● **Activity**: Check each line of the records below for the word "part" and copy those where it appears.

** The data follows **

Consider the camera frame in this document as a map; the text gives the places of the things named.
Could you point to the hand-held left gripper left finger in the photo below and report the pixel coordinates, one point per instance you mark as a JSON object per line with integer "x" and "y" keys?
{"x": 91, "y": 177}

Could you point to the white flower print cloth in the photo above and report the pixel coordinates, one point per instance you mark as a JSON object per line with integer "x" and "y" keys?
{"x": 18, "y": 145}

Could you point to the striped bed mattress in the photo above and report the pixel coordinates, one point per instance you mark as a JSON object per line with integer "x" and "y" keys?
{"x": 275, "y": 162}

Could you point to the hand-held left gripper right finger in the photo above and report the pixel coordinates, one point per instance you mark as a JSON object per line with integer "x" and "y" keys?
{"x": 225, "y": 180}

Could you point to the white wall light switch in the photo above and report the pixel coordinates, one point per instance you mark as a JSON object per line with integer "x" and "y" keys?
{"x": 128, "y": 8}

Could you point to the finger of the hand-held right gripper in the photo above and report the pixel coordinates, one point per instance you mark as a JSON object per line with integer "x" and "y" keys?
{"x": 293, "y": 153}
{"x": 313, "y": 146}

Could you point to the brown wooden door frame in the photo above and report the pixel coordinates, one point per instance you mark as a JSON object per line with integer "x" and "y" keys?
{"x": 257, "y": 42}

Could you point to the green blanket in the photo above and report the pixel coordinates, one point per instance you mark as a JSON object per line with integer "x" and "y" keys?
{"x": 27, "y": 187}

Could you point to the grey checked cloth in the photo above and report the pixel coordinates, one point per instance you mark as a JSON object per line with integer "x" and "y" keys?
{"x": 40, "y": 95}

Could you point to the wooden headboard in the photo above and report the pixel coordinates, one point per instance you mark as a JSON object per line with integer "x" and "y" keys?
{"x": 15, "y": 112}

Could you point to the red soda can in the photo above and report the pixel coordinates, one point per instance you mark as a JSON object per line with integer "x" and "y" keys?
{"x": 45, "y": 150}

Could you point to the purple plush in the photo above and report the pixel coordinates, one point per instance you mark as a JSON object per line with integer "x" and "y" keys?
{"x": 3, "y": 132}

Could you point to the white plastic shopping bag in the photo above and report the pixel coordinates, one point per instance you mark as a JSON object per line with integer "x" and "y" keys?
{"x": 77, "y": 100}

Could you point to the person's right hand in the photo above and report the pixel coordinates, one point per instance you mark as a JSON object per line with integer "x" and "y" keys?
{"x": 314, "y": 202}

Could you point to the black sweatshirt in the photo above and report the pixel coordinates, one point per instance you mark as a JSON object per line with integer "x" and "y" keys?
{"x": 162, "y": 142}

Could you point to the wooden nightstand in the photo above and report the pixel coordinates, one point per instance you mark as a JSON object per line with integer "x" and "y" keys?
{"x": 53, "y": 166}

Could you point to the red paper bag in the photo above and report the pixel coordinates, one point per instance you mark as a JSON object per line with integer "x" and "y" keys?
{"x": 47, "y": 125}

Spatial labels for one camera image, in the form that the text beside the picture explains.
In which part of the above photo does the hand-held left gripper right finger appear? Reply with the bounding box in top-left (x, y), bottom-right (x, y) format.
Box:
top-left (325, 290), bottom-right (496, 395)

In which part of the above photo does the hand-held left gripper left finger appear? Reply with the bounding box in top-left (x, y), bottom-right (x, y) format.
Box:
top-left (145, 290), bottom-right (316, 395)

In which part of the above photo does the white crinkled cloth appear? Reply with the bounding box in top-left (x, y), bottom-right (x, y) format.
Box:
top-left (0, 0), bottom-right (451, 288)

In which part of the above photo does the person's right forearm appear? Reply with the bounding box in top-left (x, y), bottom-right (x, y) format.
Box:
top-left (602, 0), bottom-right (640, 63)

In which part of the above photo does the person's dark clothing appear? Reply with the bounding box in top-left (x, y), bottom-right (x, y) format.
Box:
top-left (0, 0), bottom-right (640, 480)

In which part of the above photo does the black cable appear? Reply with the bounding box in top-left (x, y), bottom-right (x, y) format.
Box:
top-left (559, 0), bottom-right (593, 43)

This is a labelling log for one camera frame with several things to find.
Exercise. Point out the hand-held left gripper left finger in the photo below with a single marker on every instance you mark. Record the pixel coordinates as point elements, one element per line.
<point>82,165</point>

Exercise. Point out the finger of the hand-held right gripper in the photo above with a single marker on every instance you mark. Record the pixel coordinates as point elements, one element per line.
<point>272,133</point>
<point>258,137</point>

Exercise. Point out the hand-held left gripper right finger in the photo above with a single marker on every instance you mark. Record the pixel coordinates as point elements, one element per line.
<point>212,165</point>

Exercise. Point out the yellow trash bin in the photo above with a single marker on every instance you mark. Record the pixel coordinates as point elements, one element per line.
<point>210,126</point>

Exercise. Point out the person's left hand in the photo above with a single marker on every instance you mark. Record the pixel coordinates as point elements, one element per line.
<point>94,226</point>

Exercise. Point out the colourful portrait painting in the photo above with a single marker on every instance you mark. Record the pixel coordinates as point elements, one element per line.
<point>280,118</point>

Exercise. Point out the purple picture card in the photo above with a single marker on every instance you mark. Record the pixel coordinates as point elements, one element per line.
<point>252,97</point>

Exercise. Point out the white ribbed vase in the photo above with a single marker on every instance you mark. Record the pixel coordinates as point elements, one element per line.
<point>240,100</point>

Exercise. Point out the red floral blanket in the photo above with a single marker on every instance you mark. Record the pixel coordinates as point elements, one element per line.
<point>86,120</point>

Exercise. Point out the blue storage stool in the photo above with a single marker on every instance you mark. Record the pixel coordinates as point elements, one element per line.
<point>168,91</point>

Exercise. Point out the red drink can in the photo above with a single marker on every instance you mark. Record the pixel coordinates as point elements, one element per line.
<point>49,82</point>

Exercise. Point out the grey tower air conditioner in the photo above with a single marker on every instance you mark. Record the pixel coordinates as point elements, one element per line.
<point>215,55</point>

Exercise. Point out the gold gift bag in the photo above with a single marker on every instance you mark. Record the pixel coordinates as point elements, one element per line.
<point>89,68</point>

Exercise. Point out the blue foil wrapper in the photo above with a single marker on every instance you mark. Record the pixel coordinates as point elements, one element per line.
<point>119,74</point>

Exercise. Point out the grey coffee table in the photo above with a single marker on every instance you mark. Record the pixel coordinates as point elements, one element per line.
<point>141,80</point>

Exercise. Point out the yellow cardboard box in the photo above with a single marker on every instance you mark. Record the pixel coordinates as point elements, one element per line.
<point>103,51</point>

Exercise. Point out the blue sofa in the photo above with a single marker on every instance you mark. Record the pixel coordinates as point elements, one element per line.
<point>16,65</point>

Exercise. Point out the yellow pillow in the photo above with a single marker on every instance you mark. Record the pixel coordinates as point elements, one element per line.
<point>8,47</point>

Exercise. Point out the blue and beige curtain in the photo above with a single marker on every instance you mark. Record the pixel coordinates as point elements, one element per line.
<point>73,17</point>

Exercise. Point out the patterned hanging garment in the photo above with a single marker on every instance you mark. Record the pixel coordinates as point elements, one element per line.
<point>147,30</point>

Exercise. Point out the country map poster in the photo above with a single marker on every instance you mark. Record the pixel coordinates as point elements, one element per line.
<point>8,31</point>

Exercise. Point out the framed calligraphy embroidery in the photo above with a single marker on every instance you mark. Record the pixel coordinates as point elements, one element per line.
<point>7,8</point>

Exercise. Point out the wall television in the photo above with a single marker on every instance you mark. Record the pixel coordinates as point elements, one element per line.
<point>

** End of The data **

● **Exercise response**:
In which part of the above photo does the hand-held left gripper right finger appear? Reply with the bounding box in top-left (x, y), bottom-right (x, y) format.
In which part of the above photo does the hand-held left gripper left finger appear? Reply with the bounding box in top-left (x, y), bottom-right (x, y) format.
In which part of the above photo does the white crinkled cloth appear? Reply with the bounding box in top-left (x, y), bottom-right (x, y) format.
In which part of the above photo does the person's right forearm appear? Reply with the bounding box in top-left (x, y), bottom-right (x, y) format.
In which part of the above photo does the person's dark clothing appear? Reply with the bounding box in top-left (x, y), bottom-right (x, y) format.
In which part of the above photo does the black cable appear? Reply with the bounding box in top-left (x, y), bottom-right (x, y) format.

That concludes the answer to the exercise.